ABSTRACT
The Chinese giant ride-hailing company DiDi announced its delisting from the New York Stock Exchange in 2021. The event gained widespread attention from the Western media, signalling China’s defense in data security by restricting tech giants’ offshore listings. This study aims to make explicit the discursive construction of this event among 300 news reports through topic modelling and critical discourse analysis. The analyses showed that the event is recontextualised through four prominent topics: Government intervention, Law enforcement, Financial market response and Impacts on Chinese tech giants. DiDi’s delisting is discursively constructed as more than a case of failed overseas financial activity, but as a threat to the existing financial world order dominated mainly by Western world. Growing concern has been raised as to whether cybersecurity may become an emerging battleground, particularly in a climate of heightened tensions between the U.S. and China on the economic and political fronts. The findings are interpreted with regard to the deep-embedded ideological divergence between socialism and capitalism and also the practical socio-political concerns between the two competing powers. This study also demonstrates the feasibility of incorporating the topic-modelling approach into discourse studies.
Disclosure statement
No potential conflict of interest was reported by the author(s).
Notes
1 The choice of different number of topics is likely to produce different results in topic modeling (Jaworska and Nanda Citation2018). Three and five topics were considered for a preliminary tryout.

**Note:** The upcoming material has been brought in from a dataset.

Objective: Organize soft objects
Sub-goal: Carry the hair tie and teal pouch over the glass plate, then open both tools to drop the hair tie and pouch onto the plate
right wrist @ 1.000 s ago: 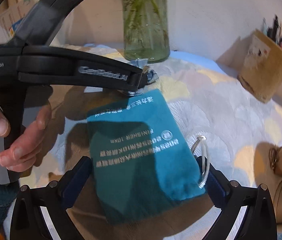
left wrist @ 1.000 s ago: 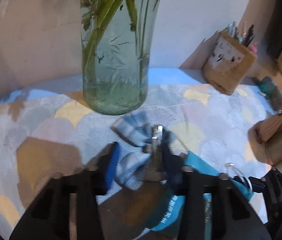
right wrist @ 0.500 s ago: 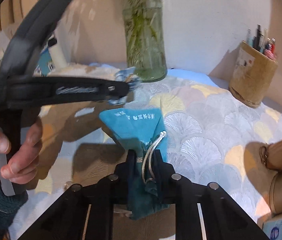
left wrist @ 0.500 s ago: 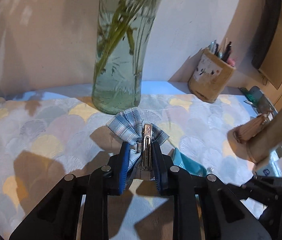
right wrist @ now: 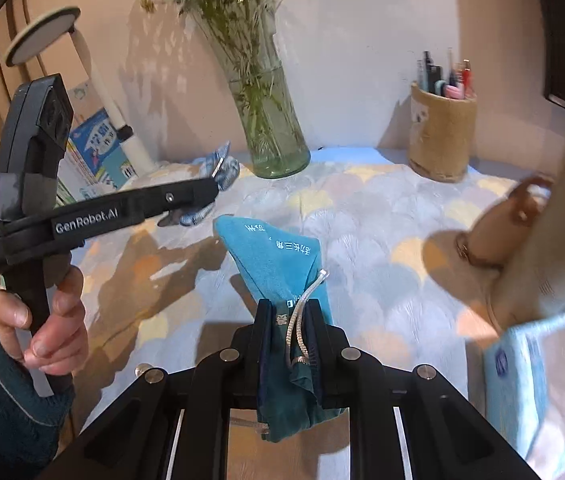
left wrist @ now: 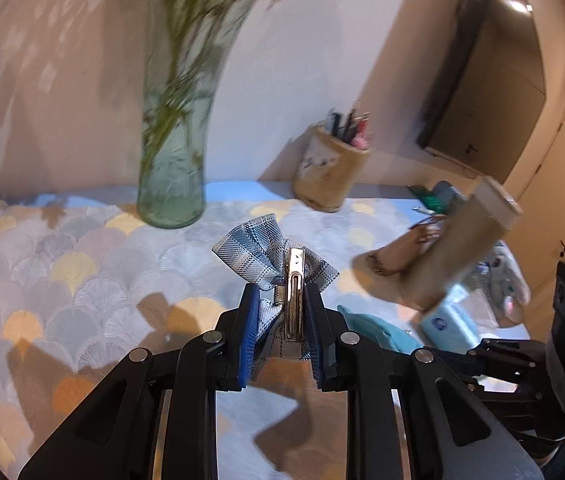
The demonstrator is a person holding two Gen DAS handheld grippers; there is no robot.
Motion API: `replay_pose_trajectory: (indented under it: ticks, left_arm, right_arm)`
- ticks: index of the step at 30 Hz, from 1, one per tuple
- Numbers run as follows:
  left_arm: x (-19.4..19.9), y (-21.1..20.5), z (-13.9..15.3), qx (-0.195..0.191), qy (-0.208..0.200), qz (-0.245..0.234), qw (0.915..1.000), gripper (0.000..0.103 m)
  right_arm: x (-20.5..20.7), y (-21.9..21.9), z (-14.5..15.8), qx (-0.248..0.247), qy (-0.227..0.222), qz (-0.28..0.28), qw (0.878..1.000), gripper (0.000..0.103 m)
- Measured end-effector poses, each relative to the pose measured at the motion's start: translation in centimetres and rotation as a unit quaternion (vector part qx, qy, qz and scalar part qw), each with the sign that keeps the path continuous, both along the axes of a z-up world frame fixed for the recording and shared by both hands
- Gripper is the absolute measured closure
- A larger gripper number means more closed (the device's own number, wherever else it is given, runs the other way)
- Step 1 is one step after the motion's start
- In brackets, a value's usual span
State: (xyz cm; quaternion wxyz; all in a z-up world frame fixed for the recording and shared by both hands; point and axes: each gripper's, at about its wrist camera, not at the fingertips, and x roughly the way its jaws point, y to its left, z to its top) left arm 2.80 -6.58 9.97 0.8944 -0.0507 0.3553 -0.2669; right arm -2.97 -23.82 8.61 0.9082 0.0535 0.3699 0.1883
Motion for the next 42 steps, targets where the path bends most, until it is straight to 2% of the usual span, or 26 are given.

However, the former may only provide a coarse overview of the event, while the latter produce more detailed topics that are hard to be labeled.
2 According to Article 6 of the Constitution, “ … In the primary stage of socialism, the state upholds the basic economic system with public ownership remaining dominant and diverse forms of ownership side by side.” In other words, it means besides upholding the state-owned enterprises sectors, private ownership is also encouraged (see Ding Citation2009).